Copy all data exactly. Skip pictures.

Dataset content
[Start of Attachment]
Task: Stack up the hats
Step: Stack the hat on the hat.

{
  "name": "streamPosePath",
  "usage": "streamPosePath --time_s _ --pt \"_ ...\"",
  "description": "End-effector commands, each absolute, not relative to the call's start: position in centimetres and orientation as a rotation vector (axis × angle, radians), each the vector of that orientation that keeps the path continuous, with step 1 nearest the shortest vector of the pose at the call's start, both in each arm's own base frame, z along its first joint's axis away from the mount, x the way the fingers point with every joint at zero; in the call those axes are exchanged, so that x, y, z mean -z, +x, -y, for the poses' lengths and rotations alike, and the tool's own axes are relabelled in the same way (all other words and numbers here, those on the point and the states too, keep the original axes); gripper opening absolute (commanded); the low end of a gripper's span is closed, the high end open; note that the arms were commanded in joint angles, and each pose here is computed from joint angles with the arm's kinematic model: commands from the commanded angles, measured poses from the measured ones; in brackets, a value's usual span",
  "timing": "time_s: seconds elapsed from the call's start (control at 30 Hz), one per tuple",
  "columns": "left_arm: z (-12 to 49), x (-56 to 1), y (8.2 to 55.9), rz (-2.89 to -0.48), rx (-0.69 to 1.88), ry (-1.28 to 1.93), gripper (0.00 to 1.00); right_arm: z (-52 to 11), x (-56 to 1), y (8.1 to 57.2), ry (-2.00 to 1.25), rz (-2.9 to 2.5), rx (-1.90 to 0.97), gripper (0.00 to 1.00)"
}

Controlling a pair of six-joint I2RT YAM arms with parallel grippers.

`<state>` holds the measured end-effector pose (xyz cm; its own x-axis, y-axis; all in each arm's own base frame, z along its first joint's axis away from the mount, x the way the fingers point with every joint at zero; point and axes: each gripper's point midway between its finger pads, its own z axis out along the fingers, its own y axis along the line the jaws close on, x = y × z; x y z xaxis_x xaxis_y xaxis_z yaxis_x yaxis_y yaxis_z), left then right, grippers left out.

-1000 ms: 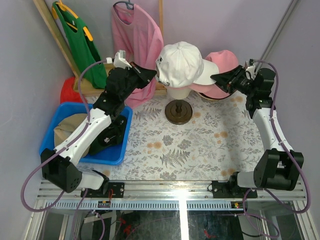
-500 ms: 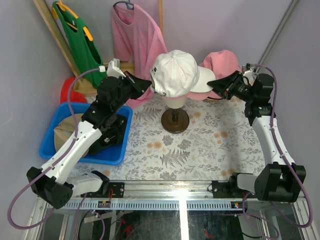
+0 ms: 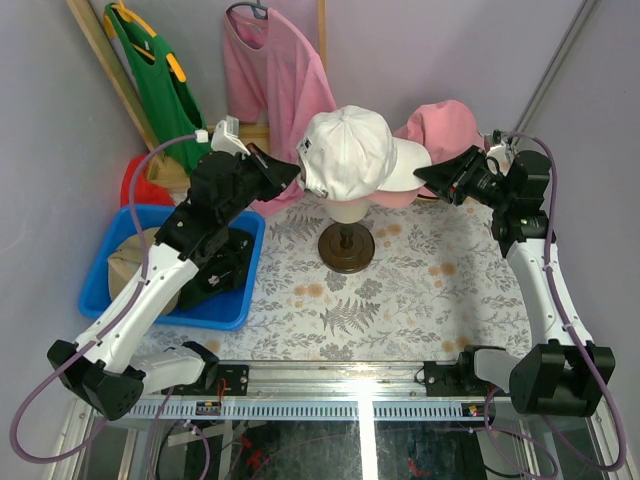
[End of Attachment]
Result for this task
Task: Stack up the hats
Step: Stack the hat on the hat.

{
  "name": "streamPosePath",
  "usage": "streamPosePath --time_s _ --pt \"_ ...\"",
  "description": "End-effector commands, each absolute, not relative to the call's start: position in centimetres and orientation as a rotation vector (axis × angle, radians), each the vector of that orientation that keeps the path continuous, with step 1 nearest the shortest vector of the pose at the call's start, both in each arm's own base frame, z along its first joint's axis away from the mount, x the way the fingers point with every joint at zero; in the call those axes are exchanged, so that x, y, z mean -z, +x, -y, for the poses' lengths and rotations alike, and the tool's own axes are relabelled in the same way (all other words and numbers here, those on the point and the states too, keep the original axes); gripper opening absolute (commanded); the low end of a gripper's span is closed, the high end open; note that the arms were commanded in joint angles, and each pose here is computed from joint angles with the arm's kinematic model: commands from the commanded angles, measured poses from the measured ones; in brackets, a value's usual span",
  "timing": "time_s: seconds elapsed from the call's start (control at 30 Hz), one per tuple",
  "columns": "left_arm: z (-12 to 49), x (-56 to 1), y (8.2 to 55.9), rz (-2.89 to -0.48), rx (-0.69 to 1.88), ry (-1.28 to 1.93), gripper (0.00 to 1.00); right_arm: z (-52 to 11), x (-56 to 1), y (8.1 to 57.2), ry (-2.00 to 1.25), rz (-2.9 to 2.5), rx (-1.90 to 0.97), gripper (0.00 to 1.00)"
}

Controlling a pair of six-joint I2RT YAM arms with parallel grippers.

`<state>` holds the measured end-effector pose (xyz cm; its own x-axis, y-axis; all in each arm's own base frame, z along its first joint's axis away from the mount, x the way the fingers point with every joint at zero; point and axes: each gripper's point midway between its finger pads, its own z axis out along the fingers, its own y axis along the line the jaws close on, x = y × z; x y z xaxis_x xaxis_y xaxis_z yaxis_x yaxis_y yaxis_z), left then right, grippers left out.

-1000 ms: 
-500 ms: 
+0 ms: 

Nothing further remains to be added to the answer.